El mercado fronterizo
Septimus llegó a lo alto de la escalera y echó un vistazo a su alrededor. La pareja que discutía se había marchado y el muelle estaba desierto.
Se hallaba en penumbra, iluminado solo por una gran antorcha que ardía en lo alto de un poste, delante de una hilera de cabañas de madera muy altas y estrechas en el fondo del muelle. A pesar de las ráfagas de viento y lluvia que azotaban el muelle de vez en cuando, la llama de la antorcha ardía de manera constante detrás de un grueso escudo de cristal y proyectaba un charco de mortecina luz amarilla sobre los adoquines. Septimus recordaba que la antorcha señalaba la entrada del callejón hasta el que Nicko los había arrastrado a todos dos días antes. Sonriendo ante la idea de que pronto volvería a ver a su hermano, Septimus se cargó las alforjas al hombro y se encaminó hacia la antorcha, sorteando el revoltijo de barriles y baches que plagaban el muelle.

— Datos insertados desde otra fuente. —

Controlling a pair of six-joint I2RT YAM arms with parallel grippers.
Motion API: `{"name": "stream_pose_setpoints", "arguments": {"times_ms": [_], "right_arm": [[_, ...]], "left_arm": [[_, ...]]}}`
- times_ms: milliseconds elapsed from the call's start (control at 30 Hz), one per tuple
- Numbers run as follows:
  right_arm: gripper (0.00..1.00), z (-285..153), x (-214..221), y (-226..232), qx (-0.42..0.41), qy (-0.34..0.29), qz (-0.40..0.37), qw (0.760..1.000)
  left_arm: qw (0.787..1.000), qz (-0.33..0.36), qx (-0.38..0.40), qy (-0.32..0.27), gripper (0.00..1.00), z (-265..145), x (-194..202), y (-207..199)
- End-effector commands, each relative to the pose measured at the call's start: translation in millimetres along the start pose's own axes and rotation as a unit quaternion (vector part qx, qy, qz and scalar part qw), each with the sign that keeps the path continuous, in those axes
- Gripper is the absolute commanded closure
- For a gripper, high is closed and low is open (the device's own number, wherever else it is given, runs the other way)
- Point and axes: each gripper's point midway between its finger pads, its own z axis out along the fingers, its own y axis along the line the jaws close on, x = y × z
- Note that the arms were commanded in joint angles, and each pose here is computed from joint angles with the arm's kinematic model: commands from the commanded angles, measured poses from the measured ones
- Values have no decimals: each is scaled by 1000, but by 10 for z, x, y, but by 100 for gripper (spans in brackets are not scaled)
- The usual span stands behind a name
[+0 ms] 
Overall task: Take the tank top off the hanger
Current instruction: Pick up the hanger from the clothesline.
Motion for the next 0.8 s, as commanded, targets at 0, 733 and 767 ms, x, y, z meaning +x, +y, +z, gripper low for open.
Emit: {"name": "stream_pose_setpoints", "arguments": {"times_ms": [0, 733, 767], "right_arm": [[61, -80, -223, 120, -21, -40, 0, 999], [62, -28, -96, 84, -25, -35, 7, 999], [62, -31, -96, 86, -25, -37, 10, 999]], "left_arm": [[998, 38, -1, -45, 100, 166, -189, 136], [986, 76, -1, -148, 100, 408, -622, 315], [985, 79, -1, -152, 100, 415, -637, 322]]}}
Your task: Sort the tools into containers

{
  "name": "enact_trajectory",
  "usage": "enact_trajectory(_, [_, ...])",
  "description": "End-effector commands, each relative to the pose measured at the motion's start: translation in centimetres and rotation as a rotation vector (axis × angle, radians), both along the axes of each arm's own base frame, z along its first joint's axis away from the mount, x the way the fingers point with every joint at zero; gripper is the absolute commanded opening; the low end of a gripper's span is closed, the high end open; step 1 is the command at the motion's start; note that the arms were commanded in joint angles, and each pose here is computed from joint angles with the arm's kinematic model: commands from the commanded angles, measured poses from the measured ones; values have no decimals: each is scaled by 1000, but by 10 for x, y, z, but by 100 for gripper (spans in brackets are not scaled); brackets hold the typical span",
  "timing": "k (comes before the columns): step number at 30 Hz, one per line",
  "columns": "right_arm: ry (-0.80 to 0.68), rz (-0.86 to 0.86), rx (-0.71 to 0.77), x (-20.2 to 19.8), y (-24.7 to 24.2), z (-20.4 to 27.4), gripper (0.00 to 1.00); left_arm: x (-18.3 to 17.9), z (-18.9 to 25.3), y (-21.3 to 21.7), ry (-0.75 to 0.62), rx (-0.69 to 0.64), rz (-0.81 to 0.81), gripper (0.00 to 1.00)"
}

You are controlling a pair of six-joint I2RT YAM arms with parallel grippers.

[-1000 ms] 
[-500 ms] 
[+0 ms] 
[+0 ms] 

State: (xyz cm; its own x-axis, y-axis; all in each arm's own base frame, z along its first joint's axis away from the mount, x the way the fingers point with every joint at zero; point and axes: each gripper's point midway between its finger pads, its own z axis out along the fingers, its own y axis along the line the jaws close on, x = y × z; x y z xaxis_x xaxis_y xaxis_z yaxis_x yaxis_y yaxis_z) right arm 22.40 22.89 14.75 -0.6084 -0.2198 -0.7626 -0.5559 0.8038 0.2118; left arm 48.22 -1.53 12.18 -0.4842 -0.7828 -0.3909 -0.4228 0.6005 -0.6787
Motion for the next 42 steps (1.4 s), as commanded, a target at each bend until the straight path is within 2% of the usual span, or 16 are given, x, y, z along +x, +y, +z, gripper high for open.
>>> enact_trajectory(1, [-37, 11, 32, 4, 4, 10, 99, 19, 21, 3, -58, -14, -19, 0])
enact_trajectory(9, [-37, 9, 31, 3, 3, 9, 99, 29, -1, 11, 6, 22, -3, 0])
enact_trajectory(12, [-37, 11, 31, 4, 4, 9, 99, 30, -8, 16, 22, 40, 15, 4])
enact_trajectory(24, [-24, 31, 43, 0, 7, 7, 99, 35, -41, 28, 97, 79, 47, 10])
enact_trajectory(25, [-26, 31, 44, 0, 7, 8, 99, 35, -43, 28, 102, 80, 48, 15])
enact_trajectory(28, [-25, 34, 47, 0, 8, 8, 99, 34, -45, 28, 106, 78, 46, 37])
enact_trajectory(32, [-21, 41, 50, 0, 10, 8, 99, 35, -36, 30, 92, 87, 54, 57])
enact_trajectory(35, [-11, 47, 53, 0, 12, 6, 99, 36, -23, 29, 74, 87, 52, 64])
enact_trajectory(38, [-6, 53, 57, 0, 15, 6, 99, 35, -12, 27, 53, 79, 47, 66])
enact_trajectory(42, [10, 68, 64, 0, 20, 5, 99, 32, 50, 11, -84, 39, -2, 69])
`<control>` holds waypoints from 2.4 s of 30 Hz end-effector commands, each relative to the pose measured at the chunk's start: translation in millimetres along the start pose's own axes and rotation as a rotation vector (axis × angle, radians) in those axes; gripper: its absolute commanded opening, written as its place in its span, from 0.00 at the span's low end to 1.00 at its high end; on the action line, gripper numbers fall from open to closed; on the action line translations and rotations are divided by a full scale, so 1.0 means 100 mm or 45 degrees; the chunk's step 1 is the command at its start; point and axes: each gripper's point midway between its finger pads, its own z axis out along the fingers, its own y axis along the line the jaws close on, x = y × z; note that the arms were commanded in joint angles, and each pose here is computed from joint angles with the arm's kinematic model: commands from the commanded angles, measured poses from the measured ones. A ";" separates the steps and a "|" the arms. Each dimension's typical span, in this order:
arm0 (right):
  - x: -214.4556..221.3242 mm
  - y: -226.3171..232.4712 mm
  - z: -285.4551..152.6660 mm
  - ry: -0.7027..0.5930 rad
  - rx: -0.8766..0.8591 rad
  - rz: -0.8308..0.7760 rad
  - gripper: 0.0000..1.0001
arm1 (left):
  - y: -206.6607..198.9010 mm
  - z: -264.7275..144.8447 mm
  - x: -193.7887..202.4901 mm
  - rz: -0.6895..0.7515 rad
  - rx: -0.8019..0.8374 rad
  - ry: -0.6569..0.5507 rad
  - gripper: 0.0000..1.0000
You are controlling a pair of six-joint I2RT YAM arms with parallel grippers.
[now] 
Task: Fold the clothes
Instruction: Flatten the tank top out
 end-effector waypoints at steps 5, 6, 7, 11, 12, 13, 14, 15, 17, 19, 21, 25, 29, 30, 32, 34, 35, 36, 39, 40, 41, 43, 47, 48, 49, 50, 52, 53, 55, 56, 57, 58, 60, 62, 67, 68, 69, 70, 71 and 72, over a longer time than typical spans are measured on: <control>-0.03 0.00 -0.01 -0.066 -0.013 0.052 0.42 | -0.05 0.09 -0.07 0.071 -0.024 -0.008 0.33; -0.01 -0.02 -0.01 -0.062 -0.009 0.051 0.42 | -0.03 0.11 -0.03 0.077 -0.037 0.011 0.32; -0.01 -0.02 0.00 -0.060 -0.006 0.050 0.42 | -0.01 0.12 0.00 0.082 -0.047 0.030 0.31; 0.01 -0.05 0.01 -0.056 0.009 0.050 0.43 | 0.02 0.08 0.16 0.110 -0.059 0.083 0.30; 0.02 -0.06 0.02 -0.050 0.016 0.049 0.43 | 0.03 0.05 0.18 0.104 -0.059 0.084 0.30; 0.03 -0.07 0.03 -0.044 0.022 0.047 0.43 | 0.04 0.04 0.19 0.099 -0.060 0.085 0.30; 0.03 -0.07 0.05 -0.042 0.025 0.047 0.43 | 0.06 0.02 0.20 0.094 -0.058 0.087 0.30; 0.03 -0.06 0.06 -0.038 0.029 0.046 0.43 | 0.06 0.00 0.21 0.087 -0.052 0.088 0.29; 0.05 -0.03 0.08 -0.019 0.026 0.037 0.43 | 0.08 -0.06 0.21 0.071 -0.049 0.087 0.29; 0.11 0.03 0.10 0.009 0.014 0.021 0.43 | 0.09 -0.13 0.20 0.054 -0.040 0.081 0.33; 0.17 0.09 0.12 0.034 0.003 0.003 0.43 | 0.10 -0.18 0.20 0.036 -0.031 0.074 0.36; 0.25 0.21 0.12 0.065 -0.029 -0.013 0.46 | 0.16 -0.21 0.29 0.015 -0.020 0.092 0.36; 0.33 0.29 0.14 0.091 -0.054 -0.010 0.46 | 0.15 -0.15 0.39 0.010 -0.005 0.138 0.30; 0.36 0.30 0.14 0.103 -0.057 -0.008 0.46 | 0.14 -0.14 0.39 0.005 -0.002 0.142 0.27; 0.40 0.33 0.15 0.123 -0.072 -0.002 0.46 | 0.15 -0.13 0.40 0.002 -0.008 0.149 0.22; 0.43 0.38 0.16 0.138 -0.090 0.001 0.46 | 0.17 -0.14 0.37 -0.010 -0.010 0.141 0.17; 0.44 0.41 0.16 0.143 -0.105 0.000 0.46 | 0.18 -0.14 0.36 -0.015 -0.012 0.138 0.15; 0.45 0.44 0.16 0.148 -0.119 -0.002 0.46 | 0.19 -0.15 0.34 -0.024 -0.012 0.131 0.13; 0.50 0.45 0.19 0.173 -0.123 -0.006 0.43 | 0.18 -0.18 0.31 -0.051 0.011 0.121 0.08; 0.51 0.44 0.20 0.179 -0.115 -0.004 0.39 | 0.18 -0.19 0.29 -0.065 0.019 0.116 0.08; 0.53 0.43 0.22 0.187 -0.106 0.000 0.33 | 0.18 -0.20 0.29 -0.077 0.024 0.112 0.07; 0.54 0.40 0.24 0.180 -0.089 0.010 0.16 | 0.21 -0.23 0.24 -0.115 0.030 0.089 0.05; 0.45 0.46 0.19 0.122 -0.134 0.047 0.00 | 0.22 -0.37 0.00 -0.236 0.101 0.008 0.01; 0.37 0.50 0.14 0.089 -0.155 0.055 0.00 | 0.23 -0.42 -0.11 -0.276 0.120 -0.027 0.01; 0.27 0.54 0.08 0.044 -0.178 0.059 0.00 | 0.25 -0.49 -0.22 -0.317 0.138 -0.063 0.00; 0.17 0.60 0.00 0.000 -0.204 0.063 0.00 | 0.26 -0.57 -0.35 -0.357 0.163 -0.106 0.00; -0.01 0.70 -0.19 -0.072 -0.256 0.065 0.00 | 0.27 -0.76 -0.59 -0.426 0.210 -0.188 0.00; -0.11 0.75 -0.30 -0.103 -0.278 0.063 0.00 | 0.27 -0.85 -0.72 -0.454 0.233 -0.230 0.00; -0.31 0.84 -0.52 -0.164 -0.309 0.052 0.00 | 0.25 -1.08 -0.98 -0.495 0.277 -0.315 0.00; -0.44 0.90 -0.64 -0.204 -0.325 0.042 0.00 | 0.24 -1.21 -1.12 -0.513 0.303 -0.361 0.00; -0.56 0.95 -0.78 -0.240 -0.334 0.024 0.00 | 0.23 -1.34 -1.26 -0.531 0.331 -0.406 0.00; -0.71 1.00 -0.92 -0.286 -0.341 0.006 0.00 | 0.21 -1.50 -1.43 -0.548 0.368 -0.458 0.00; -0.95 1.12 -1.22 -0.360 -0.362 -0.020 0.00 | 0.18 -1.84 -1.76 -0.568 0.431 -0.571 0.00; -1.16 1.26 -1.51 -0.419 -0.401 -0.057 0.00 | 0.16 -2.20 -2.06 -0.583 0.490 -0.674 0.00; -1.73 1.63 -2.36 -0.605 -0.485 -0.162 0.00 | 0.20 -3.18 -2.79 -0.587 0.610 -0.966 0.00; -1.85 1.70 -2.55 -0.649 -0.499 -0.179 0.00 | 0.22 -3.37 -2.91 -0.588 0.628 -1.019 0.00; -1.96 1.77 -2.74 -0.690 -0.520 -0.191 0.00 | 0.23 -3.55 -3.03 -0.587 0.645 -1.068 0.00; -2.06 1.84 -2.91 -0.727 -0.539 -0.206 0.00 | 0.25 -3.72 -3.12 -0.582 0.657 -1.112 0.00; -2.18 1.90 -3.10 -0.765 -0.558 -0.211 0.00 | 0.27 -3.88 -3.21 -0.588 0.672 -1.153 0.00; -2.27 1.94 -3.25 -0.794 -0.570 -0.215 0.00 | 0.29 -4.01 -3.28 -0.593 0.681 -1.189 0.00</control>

Llegó hasta la antorcha y entró en el callejón. La antorcha dibujaba una sombra alargada y parpadeante delante de él. Al doblar una angulosa esquina se sumió en la oscuridad, pero solo durante unos segundos. Pronto el Anillo del Dragón que llevaba en el índice empezó a refulgir y a iluminar el camino. Con las alforjas balanceándose de manera incómoda en el hombro, Septimus dobló otra esquina y se detuvo fuera de una cabaña exigua y maloliente de cuatro plantas cuya puerta se había roto hacía poco y estaba atada con una cuerda. Septimus dejó las pesadas alforjas en el suelo y levantó la mirada hacia los pequeños ventanucos cuyos cristales, cuando los tenían, estaban rotos. Estaba seguro de que aquella era la cabaña, pero allí no había nadie; las ventanas estaban a oscuras, y el lugar, en silencio y desierto. Septimus sintió una repentina punzada de preocupación, hasta que algo captó su atención: un pedazo de papel clavado en la puerta. Reconoció la larga y florida caligrafía de Jenna. La nota decía así:
Sep:
¡Espero que hayas tenido un buen vuelo! Estamos en el CERYS,un barco grande en la Dársena Doce. ¡¡¡Hasta luego!!!
Besos,
Jen
Septimus sonrió feliz al ver los signos de exclamación de Jenna y luego frunció el ceño. ¿Cómo se suponía que tenía que llegar hasta la Dársena Doce?
Al cabo de media hora Septimus frunció aún más el ceño. Había luchado contra el viento que le zarandeaba y un repentino aguacero en el largo puente descubierto que cruzaba la boca del canal ancho, y ahora había llegado hasta un imponente portalón de madera que se abría al final del puente y marcaba la frontera de la Dársena Cuatro. Al otro lado de la puerta Septimus podía oír el bullicio de la dársena. Se disponía a empujar cansinamente la puerta para abrirla cuando, para su sorpresa, un hombre salió de una garita de centinela que Septimus había tomado por una especie de tienda.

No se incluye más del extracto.